### Work order:
From the listing below, copy each line that contains the word "above".
____________________
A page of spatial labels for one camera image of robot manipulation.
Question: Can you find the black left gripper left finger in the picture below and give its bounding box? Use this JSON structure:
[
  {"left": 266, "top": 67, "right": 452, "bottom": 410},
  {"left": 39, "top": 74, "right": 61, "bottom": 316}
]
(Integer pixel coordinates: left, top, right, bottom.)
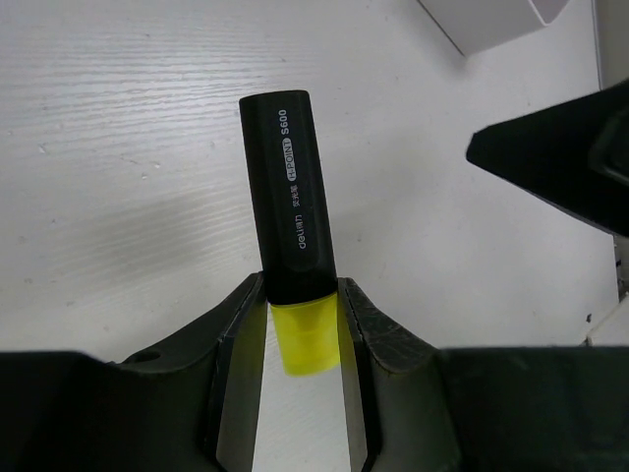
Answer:
[{"left": 1, "top": 273, "right": 266, "bottom": 471}]

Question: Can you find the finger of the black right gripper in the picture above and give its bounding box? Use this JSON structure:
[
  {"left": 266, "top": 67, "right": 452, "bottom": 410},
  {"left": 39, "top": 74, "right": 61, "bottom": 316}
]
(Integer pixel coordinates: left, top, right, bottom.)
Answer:
[{"left": 466, "top": 82, "right": 628, "bottom": 237}]

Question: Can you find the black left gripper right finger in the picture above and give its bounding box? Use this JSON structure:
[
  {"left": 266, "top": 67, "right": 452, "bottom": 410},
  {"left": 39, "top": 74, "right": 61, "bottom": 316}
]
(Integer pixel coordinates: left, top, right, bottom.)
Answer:
[{"left": 338, "top": 278, "right": 628, "bottom": 471}]

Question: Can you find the yellow cap black highlighter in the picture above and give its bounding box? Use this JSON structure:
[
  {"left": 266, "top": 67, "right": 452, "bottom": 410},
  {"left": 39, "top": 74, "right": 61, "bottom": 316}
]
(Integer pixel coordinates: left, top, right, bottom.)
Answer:
[{"left": 239, "top": 89, "right": 340, "bottom": 377}]

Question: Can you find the white divided container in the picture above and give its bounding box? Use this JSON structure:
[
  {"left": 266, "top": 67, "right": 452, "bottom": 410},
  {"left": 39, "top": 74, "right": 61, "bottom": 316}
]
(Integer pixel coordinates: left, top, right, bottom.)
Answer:
[{"left": 420, "top": 1, "right": 571, "bottom": 57}]

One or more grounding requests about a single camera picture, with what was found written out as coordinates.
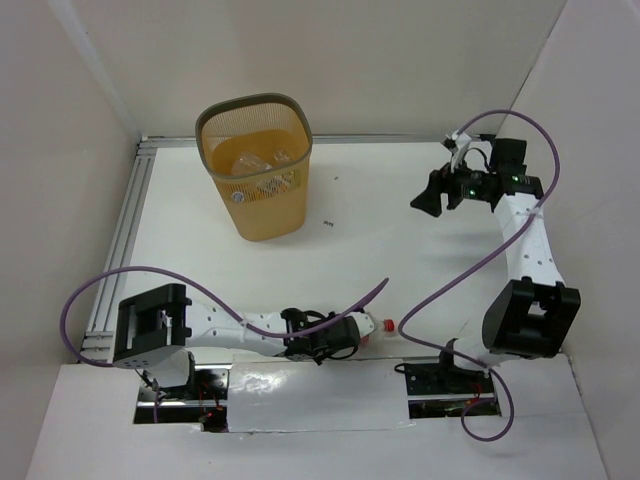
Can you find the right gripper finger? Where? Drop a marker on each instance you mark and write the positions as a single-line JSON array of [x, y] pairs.
[[428, 201], [440, 180]]

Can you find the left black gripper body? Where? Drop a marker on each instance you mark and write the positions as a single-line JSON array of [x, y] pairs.
[[345, 333]]

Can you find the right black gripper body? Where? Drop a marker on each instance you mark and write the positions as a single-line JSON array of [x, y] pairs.
[[467, 185]]

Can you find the red label red cap bottle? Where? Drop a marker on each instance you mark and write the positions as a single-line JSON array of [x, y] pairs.
[[385, 329]]

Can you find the green plastic bottle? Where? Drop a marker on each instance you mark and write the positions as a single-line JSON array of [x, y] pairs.
[[292, 179]]

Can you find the orange label yellow cap bottle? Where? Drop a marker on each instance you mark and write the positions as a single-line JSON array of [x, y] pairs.
[[272, 187]]

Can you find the white orange label bottle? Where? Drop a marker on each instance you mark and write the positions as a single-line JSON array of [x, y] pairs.
[[248, 164]]

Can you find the clear bottle white cap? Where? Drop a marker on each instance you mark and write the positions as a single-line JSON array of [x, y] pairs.
[[281, 157]]

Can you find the blue label plastic bottle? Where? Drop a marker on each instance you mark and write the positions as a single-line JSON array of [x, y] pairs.
[[239, 197]]

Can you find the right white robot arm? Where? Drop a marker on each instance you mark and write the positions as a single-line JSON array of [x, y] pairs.
[[532, 315]]

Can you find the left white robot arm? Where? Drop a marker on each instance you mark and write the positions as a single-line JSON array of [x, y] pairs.
[[156, 329]]

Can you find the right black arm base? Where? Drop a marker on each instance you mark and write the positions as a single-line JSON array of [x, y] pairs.
[[435, 393]]

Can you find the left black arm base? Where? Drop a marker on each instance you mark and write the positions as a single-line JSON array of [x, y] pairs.
[[201, 402]]

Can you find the orange mesh waste bin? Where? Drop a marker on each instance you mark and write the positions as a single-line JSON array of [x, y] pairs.
[[259, 124]]

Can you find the white taped cover plate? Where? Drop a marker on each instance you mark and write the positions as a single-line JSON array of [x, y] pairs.
[[279, 397]]

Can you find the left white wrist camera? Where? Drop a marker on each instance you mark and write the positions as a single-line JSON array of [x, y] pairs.
[[365, 323]]

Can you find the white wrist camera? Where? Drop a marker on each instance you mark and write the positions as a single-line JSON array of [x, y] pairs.
[[457, 143], [365, 323]]

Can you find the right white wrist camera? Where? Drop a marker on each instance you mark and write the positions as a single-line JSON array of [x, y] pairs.
[[457, 143]]

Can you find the aluminium frame rail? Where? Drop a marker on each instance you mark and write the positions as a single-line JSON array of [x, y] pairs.
[[360, 231]]

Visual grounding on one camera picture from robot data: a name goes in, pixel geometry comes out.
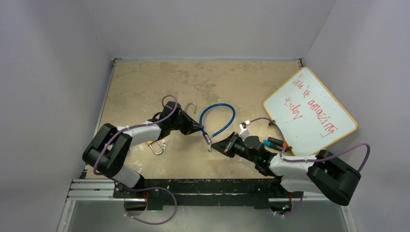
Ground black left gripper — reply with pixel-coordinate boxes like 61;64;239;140
170;110;203;136

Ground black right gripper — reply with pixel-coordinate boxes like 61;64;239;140
211;132;257;163

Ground blue cable lock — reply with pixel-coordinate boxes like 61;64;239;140
199;103;236;146

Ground small keys of orange padlock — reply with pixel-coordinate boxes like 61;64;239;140
162;140;171;151

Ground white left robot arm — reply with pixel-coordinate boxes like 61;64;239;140
82;101;204;198

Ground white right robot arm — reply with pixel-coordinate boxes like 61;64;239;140
210;132;361;206

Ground blue capped marker pen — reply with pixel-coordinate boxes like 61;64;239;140
263;140;292;152

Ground orange long shackle padlock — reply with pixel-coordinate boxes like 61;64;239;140
147;141;164;155

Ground black marker pen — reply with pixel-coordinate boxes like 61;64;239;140
267;137;286;146

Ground yellow framed whiteboard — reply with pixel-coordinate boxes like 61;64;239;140
264;67;358;156

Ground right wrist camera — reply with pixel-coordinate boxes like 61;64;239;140
239;120;250;140

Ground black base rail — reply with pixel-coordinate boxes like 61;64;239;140
113;177;302;212

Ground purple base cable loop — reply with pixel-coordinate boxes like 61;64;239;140
123;187;177;226

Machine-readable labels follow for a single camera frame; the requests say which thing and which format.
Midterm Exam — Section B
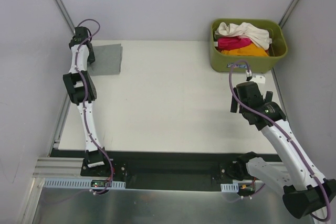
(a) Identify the grey t shirt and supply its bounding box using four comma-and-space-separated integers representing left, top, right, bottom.
87, 44, 123, 76

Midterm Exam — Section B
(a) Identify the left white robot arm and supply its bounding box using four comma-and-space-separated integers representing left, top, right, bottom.
62, 26, 111, 176

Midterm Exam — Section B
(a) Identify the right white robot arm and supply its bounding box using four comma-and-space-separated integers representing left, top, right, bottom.
228, 81, 335, 222

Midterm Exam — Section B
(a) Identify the green plastic bin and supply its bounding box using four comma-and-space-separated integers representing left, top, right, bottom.
209, 18, 288, 73

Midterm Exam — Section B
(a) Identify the orange t shirt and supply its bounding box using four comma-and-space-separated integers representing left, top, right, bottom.
221, 44, 269, 57

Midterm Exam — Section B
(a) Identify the pink t shirt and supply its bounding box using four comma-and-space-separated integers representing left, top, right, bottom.
217, 37, 253, 50

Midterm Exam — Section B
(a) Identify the white t shirt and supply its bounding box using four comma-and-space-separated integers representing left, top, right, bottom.
215, 22, 272, 50

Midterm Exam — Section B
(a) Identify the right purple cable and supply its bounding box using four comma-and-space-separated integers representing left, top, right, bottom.
222, 60, 332, 221

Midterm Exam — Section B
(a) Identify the left aluminium frame post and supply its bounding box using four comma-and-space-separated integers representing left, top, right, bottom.
54, 0, 75, 36

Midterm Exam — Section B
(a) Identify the right white cable duct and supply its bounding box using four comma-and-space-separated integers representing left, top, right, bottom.
220, 183, 239, 193

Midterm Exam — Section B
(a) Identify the white cable duct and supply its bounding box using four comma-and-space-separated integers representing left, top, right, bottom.
44, 178, 126, 190
220, 183, 239, 193

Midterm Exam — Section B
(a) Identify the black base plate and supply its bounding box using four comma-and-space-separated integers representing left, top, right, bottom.
80, 151, 240, 191

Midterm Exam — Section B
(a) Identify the aluminium rail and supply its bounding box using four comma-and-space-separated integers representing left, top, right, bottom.
33, 157, 82, 178

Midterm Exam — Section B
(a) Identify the left white cable duct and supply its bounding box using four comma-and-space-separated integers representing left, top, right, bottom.
44, 178, 126, 190

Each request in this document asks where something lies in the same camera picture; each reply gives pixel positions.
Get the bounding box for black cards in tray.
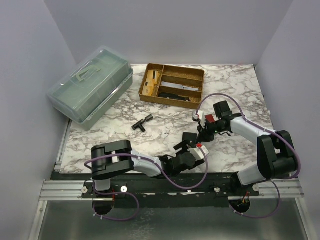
____________________
### Reply to the task:
Question: Can you find the finger of the black right gripper in the picture above and give its bounding box? Use this JSON structure:
Question: Can you find the black left gripper right finger in the picture above and give its bounding box? Use this JSON structure:
Question: Can you find the yellow cap black highlighter in the picture above and give its bounding box? Use this JSON structure:
Question: Can you find the white divided container in the picture above and give its bounding box? Use this JSON structure:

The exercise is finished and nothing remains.